The Economics of Natural Environments: Studies in the Valuation of Commodity and Amenity Resources

By John V. Krutilla; Anthony C. Fisher | Go to book overview

AFTERWORD

It has been a dozen or more years since the analyses published in the first edition of The Economics of Natural Environments were completed. These studies were undertaken because they involved major public policy decisions. Indeed, most of the cases were argued before the Supreme Court at one stage or another in their resolution and all involved acts of government at the highest level by both the legislative and executive branches. With such a collection of cases, it seems only appropriate that this volume should carry an afterword concerning the outcomes to which these analyses contributed.


MINERAL KING VALLEY

The prospective development of Mineral King Valley for high- density, all-season recreation was the object of controversy that took a dozen years to resolve. During this time, the Sierra Club case against the development eventually reached the Supreme Court. The prospective development originated as long ago as 1949 when the Forest Service issued a development prospectus for winter sports. The prospectus did not receive an enthusiastic response. One developer withdrew after appraising the access costs. Although there was a desultory effort by the Forest Service to promote winter recreation facilities for Mineral King Valley thereafter, nothing significant happened until 1965. In that year there were a number of major developments.

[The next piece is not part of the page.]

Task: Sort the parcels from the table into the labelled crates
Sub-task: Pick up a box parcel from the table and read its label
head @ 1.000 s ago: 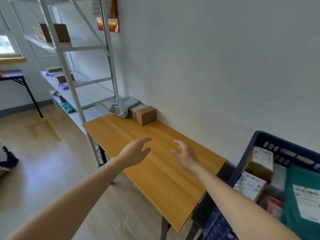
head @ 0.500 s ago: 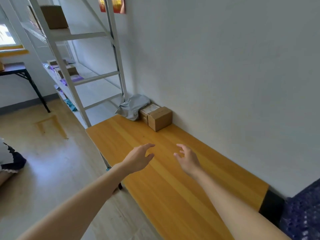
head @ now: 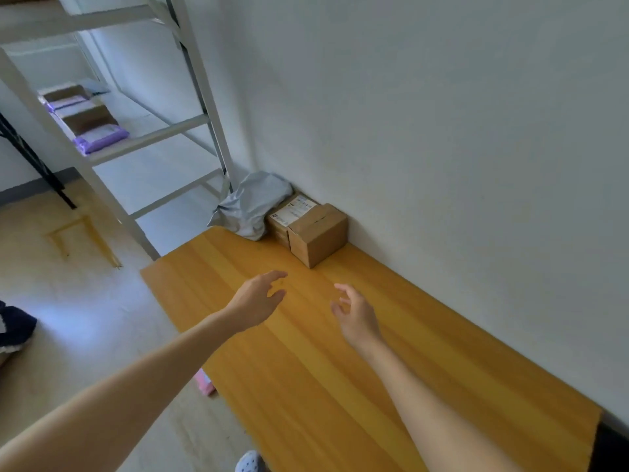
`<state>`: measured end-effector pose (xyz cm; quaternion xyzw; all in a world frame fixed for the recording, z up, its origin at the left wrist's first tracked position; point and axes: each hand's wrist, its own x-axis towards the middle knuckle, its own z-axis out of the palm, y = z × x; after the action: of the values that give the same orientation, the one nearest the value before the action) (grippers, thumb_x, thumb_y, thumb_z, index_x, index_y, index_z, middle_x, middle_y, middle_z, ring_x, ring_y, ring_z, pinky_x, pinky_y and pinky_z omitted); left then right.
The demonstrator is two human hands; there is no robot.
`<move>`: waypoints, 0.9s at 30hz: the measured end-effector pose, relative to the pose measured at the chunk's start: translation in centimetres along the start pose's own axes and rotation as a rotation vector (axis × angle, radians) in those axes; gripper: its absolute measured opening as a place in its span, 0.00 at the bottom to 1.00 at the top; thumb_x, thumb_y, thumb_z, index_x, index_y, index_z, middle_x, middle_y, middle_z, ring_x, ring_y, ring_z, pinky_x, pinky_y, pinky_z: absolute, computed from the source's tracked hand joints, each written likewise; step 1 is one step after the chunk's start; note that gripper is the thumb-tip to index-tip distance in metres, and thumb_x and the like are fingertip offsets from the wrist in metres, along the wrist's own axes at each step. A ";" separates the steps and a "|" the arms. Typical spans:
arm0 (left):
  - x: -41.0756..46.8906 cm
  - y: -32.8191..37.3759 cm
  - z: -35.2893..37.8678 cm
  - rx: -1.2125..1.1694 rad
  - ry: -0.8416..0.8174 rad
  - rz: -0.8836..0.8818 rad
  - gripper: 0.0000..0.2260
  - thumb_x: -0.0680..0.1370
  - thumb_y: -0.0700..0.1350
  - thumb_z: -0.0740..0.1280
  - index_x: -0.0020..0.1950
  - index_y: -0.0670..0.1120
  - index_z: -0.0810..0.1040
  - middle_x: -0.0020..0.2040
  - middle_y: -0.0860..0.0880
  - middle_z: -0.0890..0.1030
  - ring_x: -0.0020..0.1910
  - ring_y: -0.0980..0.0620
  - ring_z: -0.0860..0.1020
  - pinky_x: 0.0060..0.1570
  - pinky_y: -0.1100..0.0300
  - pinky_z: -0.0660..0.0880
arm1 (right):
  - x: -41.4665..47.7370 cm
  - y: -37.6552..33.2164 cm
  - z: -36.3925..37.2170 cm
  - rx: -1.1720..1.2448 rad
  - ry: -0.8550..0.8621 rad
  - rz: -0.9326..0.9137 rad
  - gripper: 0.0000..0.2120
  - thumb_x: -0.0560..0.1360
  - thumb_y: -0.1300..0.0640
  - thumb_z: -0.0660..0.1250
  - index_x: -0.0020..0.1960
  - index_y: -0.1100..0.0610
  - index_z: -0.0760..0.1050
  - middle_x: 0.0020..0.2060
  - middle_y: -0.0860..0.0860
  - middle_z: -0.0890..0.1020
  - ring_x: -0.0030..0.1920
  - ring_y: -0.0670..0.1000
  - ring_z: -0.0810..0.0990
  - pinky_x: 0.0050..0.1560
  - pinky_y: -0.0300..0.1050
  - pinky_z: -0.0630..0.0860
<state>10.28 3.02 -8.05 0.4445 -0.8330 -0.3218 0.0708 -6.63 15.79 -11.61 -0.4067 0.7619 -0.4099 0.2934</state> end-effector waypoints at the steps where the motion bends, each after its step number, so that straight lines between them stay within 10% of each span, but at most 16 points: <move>1: 1.2 -0.3 0.0 -0.018 -0.005 0.003 0.18 0.81 0.48 0.62 0.72 0.54 0.68 0.66 0.47 0.75 0.66 0.52 0.71 0.44 0.61 0.73 | 0.9 0.2 0.2 0.001 0.005 0.017 0.17 0.81 0.56 0.61 0.70 0.54 0.68 0.67 0.50 0.73 0.65 0.48 0.72 0.52 0.36 0.70; 9: 12.2 -3.4 -1.1 -0.070 -0.056 0.028 0.20 0.81 0.46 0.61 0.73 0.54 0.66 0.67 0.48 0.73 0.66 0.52 0.71 0.52 0.58 0.72 | 8.3 0.8 3.4 0.029 0.069 0.143 0.19 0.81 0.57 0.61 0.71 0.54 0.67 0.68 0.51 0.72 0.66 0.50 0.73 0.59 0.41 0.71; 16: 21.7 -4.6 -2.3 -0.059 -0.167 0.129 0.20 0.81 0.44 0.60 0.74 0.50 0.66 0.64 0.48 0.76 0.39 0.58 0.77 0.36 0.65 0.75 | 14.9 -0.9 6.6 0.157 0.142 0.226 0.22 0.82 0.58 0.59 0.74 0.48 0.63 0.72 0.48 0.68 0.70 0.50 0.69 0.66 0.43 0.69; 21: 25.6 -5.5 -1.9 -0.042 -0.307 0.199 0.22 0.82 0.45 0.61 0.76 0.50 0.62 0.71 0.47 0.70 0.69 0.49 0.70 0.63 0.60 0.66 | 18.6 -1.5 8.1 0.117 0.210 0.258 0.25 0.81 0.58 0.60 0.76 0.47 0.60 0.76 0.49 0.59 0.76 0.50 0.56 0.74 0.53 0.60; 27: 27.6 -5.8 -0.8 -0.121 -0.329 0.255 0.21 0.82 0.42 0.59 0.75 0.49 0.63 0.68 0.48 0.74 0.53 0.65 0.74 0.44 0.76 0.67 | 20.3 -1.1 9.3 0.076 0.202 0.299 0.28 0.81 0.55 0.61 0.77 0.44 0.55 0.78 0.48 0.47 0.78 0.48 0.47 0.73 0.44 0.50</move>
<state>-1.80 -21.39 -15.60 0.2720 -0.8620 -0.4277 0.0003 -9.02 -5.61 -17.55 -0.2344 0.8233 -0.4290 0.2884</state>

The first of these was when the Forest Service requested proposals from prospective developers. The second was the award of a permit allowing Walt Disney Productions to develop the Mineral King Valley for a year- round recreational facility. The third was the signing of a bill by Governor (Pat) Brown of California that authorized a road to Mineral King Valley as part of the state highway system. The fourth was the opposition to this development by the Sierra Club. This opposition was maintained through the courts until it reached the Supreme Court for a ruling. The Supreme Court ruled in April of 1972 that the Sierra Club did not have standing to bring a class action suit, but did not rule on the merits of the club's case.